- Directions -
Write out again each line of the material below, unchanged, from the first one to the line that holds "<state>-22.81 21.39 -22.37".

· · ·

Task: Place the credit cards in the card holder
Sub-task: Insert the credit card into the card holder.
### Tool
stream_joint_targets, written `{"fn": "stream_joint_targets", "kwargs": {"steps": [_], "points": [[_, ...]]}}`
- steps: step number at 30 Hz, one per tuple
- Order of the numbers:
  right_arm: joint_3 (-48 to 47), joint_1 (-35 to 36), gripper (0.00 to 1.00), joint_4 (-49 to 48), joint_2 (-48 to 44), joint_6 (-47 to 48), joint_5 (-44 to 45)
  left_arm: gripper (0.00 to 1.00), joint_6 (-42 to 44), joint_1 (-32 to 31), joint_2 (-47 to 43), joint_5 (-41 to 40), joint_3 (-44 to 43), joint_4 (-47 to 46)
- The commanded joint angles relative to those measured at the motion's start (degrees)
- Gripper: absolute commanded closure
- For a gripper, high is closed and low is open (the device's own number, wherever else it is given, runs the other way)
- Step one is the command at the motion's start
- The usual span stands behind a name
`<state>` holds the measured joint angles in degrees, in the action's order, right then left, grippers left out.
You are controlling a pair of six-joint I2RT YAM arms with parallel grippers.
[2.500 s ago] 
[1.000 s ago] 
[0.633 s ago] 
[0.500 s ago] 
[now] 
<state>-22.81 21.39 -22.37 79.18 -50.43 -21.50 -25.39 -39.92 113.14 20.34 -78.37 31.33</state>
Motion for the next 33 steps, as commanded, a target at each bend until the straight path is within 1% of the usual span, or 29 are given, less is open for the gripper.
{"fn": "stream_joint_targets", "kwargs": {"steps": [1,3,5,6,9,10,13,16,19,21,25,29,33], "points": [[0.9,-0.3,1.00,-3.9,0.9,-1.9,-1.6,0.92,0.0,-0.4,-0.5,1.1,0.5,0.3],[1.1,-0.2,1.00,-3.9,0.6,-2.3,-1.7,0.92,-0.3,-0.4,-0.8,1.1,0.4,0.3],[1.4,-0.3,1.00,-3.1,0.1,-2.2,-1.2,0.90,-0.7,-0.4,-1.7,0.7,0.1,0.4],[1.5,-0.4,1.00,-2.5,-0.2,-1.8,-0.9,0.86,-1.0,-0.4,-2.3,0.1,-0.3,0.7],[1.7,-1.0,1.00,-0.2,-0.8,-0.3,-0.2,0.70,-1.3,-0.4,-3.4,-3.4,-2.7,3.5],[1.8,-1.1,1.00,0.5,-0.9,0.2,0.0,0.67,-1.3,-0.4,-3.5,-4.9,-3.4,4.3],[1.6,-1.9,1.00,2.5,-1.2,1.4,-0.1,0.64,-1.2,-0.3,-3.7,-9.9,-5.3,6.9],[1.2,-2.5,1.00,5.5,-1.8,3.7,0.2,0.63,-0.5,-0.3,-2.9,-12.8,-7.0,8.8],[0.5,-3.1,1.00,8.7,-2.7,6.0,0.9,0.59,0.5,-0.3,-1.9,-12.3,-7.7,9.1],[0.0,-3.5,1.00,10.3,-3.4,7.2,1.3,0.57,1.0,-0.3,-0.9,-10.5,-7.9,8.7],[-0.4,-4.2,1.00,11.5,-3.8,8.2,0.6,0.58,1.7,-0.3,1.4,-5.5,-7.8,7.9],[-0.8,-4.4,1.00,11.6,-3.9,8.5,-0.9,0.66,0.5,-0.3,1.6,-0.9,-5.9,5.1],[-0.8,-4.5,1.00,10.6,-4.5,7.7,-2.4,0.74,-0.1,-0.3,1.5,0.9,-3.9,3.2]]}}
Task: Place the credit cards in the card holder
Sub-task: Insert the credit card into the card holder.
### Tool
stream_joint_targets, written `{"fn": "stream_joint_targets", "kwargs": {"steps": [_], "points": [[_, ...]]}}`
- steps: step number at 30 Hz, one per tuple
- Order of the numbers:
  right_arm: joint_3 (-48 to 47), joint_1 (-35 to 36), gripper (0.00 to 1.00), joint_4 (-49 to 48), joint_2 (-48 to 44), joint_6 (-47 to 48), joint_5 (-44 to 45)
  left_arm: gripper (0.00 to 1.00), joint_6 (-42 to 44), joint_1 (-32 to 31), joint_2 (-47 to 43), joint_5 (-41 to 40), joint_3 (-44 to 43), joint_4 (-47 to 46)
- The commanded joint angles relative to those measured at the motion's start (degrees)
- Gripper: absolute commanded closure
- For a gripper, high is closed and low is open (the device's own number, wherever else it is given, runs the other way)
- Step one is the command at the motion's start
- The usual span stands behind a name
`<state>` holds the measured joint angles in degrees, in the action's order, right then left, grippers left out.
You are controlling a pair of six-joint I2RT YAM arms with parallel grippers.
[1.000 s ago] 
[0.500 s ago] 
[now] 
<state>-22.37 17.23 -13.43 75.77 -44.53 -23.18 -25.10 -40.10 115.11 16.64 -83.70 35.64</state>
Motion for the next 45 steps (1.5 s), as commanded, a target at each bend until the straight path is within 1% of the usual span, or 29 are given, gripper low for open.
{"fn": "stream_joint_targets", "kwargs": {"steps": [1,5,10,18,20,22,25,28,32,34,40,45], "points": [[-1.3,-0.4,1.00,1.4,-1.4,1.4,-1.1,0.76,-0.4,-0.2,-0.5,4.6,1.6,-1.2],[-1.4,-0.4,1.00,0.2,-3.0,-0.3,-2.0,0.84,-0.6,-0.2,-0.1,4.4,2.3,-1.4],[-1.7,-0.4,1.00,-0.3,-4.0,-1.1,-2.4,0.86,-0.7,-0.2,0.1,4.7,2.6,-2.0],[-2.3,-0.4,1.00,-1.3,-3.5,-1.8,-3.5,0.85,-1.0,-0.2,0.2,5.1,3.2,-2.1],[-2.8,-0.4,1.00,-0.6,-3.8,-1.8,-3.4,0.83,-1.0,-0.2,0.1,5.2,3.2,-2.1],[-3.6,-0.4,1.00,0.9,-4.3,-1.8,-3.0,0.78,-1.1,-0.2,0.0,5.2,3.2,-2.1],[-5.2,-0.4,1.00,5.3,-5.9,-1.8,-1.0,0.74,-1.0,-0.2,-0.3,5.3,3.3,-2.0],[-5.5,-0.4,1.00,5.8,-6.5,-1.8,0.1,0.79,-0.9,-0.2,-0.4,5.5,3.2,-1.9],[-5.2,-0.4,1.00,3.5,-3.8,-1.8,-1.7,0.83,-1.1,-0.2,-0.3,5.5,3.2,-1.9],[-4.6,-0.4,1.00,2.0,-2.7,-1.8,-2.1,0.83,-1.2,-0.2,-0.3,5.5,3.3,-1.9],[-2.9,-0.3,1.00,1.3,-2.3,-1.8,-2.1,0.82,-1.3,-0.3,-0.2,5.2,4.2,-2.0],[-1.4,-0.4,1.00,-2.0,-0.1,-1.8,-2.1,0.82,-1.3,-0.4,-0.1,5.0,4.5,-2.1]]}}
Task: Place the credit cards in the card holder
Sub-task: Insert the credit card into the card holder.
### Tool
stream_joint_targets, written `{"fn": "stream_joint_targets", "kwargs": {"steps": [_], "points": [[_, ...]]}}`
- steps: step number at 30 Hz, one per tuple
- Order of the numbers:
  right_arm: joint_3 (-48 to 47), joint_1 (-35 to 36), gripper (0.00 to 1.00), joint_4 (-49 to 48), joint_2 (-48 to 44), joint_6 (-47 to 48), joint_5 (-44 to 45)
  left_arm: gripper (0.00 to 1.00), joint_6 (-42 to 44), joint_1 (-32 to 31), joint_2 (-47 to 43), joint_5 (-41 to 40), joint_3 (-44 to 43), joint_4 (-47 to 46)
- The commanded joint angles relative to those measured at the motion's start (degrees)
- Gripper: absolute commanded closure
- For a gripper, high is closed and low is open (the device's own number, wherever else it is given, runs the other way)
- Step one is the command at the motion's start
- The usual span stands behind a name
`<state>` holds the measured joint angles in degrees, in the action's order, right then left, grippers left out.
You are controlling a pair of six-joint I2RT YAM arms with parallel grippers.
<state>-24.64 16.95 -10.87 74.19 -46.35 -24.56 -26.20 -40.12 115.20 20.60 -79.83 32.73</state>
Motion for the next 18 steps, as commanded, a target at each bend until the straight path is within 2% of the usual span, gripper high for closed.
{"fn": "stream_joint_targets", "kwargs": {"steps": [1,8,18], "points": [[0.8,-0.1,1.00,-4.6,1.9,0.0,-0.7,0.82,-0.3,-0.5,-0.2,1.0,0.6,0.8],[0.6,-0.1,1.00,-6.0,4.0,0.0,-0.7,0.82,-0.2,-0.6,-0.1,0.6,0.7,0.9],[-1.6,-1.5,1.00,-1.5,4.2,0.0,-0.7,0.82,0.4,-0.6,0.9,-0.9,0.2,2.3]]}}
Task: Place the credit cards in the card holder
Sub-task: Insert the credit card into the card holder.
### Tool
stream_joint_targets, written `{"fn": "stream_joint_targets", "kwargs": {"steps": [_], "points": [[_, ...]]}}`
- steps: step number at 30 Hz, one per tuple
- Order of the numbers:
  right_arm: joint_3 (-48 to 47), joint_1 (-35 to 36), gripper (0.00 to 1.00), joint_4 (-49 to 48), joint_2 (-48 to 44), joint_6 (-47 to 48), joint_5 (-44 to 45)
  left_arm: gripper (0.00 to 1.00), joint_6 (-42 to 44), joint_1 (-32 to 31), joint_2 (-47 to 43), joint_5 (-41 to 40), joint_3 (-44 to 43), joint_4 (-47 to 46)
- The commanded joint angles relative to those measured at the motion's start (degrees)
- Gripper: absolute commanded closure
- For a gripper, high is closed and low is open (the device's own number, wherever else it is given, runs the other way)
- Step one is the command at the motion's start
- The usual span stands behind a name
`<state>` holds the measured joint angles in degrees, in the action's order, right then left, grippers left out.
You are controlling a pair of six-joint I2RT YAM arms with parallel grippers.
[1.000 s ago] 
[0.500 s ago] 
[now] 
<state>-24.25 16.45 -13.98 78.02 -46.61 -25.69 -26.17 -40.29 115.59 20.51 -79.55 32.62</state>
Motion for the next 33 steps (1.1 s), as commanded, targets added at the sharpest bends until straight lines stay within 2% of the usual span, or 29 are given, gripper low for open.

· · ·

- The completed task -
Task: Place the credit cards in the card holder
Sub-task: Insert the credit card into the card holder.
### Tool
stream_joint_targets, written `{"fn": "stream_joint_targets", "kwargs": {"steps": [_], "points": [[_, ...]]}}`
- steps: step number at 30 Hz, one per tuple
- Order of the numbers:
  right_arm: joint_3 (-48 to 47), joint_1 (-35 to 36), gripper (0.00 to 1.00), joint_4 (-49 to 48), joint_2 (-48 to 44), joint_6 (-47 to 48), joint_5 (-44 to 45)
  left_arm: gripper (0.00 to 1.00), joint_6 (-42 to 44), joint_1 (-32 to 31), joint_2 (-47 to 43), joint_5 (-41 to 40), joint_3 (-44 to 43), joint_4 (-47 to 46)
- The commanded joint angles relative to those measured at the motion's start (degrees)
- Gripper: absolute commanded closure
- For a gripper, high is closed and low is open (the device's own number, wherever else it is given, runs the other way)
- Step one is the command at the motion's start
- The usual span stands behind a name
`<state>` holds the measured joint angles in degrees, in the action's order, right then left, grippers left out.
You are controlling a pair of six-joint I2RT YAM arms with parallel grippers.
[2.500 s ago] 
[1.000 s ago] 
[0.633 s ago] 
[0.500 s ago] 
[now] 
<state>-22.81 21.39 -22.37 79.18 -50.43 -21.50 -25.39 -39.92 113.14 20.34 -78.37 31.33</state>

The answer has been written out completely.